The embassy of Romania in Ottawa pursues two complementary trade objectives. The first is to stimulate bilateral dialogue to increase trade and identify new niches of economic co-operation. The second is to harmonize the bilateral relations between Romania and Canada with the commercial policies of the EU acquis (body of European Union law).

Visits to Bucharest in 2009 and 2010 by International Trade Ministers Stockwell Day and Peter Van Loan led to the acceleration of the signing of a FIPA (Foreign Investment Promotion and Protection Agreement). And when the president of the Romanian Senate and his Canadian counterpart met, both in Bucharest and in Ottawa, bilateral trade was part of their agendas. Romania’s minister of foreign affairs also discussed possibilities for economic cooperation with federal ministers on his Canadian tour in 2011.
This is the most recent chapter in the long-time partnership that Romania and Canada enjoy, one guided by a solid legal framework, with agreements on double taxation avoidance, nuclear co-operation and trade, legal assistance on criminal matters, FIPA and social security.
As an EU member, Romania applies “communitarian policies” in the commercial area but also takes part in adopting European strategic decisions. Thus, Romania is an active supporter of the Canada-EU Trade Agreement (CETA). We hope it will entrench consistent and modern practices that benefit both sides and extend outward to wider international economic relations.
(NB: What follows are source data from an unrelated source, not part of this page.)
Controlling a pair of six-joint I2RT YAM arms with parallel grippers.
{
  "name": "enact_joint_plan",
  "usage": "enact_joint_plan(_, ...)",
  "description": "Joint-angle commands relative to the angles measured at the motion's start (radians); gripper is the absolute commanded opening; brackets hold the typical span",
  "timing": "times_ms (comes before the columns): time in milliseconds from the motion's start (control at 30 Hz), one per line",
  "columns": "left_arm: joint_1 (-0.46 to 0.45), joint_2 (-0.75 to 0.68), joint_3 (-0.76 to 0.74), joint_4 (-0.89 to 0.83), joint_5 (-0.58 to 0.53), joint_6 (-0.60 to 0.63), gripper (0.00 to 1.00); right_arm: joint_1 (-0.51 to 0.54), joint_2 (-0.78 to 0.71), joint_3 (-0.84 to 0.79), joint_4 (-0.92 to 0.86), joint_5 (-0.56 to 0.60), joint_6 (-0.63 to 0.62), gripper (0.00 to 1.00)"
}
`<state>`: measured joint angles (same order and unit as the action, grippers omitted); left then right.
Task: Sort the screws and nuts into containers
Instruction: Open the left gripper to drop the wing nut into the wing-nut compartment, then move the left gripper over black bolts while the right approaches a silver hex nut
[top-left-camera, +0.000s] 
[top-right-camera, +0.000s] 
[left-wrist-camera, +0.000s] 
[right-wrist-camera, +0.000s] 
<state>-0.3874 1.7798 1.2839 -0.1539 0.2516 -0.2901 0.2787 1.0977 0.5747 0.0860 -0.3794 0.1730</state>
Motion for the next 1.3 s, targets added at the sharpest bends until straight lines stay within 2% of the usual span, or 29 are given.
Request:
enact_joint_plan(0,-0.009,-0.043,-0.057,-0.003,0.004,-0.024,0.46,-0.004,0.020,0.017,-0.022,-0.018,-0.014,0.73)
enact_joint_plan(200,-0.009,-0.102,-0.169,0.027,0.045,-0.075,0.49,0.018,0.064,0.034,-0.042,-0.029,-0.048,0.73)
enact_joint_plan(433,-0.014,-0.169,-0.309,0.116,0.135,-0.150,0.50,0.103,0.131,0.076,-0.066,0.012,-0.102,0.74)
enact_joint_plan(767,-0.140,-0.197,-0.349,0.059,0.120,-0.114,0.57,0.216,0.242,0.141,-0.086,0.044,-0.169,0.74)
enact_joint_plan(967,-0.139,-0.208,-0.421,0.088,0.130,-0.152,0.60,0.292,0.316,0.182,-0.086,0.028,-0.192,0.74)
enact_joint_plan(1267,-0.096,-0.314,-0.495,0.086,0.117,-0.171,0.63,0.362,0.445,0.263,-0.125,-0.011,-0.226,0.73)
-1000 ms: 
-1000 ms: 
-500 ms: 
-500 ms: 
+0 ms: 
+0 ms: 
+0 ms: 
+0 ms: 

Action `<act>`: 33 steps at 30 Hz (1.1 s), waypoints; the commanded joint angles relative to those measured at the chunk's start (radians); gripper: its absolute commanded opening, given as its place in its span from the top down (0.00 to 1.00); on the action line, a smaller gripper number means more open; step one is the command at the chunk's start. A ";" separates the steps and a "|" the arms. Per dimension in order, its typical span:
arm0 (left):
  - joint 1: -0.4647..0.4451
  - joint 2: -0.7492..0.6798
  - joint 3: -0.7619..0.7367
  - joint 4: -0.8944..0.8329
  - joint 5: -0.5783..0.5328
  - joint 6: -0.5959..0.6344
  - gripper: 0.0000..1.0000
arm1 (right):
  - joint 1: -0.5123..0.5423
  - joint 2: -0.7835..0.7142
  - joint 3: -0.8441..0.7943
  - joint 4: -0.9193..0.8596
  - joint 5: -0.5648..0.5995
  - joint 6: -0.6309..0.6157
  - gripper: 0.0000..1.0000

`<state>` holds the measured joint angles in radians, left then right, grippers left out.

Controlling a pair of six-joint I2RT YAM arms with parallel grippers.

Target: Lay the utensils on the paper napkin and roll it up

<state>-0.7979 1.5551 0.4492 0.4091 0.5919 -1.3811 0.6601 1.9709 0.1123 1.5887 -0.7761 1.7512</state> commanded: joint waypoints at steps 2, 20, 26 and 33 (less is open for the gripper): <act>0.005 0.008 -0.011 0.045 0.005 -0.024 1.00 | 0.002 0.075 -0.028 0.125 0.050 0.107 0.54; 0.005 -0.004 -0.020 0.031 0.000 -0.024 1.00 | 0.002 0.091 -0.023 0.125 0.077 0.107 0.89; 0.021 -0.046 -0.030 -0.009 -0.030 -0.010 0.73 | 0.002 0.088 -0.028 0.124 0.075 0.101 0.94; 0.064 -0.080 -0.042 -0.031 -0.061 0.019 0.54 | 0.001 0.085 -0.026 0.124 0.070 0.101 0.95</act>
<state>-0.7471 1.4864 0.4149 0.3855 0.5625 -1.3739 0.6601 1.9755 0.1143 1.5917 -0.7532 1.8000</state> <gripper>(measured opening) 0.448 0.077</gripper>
The total volume of Romanian-Canadian bilateral commercial trade in 2010 was US$257 million, of which $123.4 million were Romanian exports to Canada, and $133.7 were Canadian exports to Romania. These figures represent a 78 percent increase over 2009 figures for Romania’s exports, and a decrease of Romania’s commercial trade deficit with Canada of $73 million. In the first half of 2011, Romania’s exports increased by 122 percent when compared to the same period in 2010.
Romania’s exports to Canada include tires and auto parts, common metals, generators, power transformers, furniture, clothing wear and accessories. From Canada, Romania mainly imports solvents, reactive agents, transmission equipment, medical drugs, cereals, radiators, electric panels and optical instruments.
We would like to see a greater openness to the Canadian market for the following Romanian goods: IT equipment and cellular technology, naval radio-detection and radio-sound machines, warning monitors along with optical, photographic and medical instruments and equipment. Romanian wines, including Chevalier Dyonis Merlot, Feteasca Neagra Reserve, Terra Romana Millenium and Prahova Valley Reserve, are relatively new products introduced on the beverage market. The latter two have reached Canada through its Atlantic Gateway (New Brunswick) where they have gained connoisseurs’ praise.
As of December 2010, some 1,562 Romanian-Canadian companies were registered in Romania, operating mainly in the agri-foods, transport, construction, and tourism sectors. Bombardier, SNC Lavalin and Intelcan Technosystems Inc., among others, have expanded their operations in my country. We would like a more active Canadian presence, through direct investment, in the aeronautic and defence industries, unconventional and atomic electric energy, the petroleum industry, IT, tourism, agriculture and in the agri-foods industry. Infrastructure projects offer a wide variety of opportunities — a large percentage of the 30 billion euros provided by EU structural funds are destined for this sector.
Geographically, Romania is wealthy in important waterways. The Danube River, Europe’s second-longest, passes through or borders 10 countries and Romania enjoys direct access to more than a quarter of the river’s length. With Romania’s coastline on the Black Sea, as well, maritime transport ranks as another attractive area of expansion with Canada.
However, the current level of bilateral economic exchanges is far below potential of the two markets and economies. Canadian investors should take note that Romania is recognized globally for its ICT experts. (At Microsoft headquarters in the U.S., the second spoken language after English is Romanian).
Romania’s unconventional energy sector is a very appealing area for investment and trade. Recently, Ernst & Young’s worldwide ranking of investment-worthy countries awarded Romania 45 points out of 100, placing it in the category of attractive states for foreign investors. And Ernst & Young ranked Romania 16th out of 35 countries worldwide (just ahead of the Netherlands and Japan) for its potential for unconventional energy sources and related infrastructure — wind (land/water), solar, geothermal and biomass.
Worth noting is Romania’s unique corporate tax of 16 percent (among the lowest in the region), the flexibility of the local labour market and government incentives for initial investment in renewable energy. The government also offers individually tailored stimulus packages for investment projects in conventional industries, including tourism and construction.
We await your trade and investment proposals in any domains of interest mentioned above. Another point of interest: In 2012, we are planning a Romanian-Canadian Business Forum in Ottawa.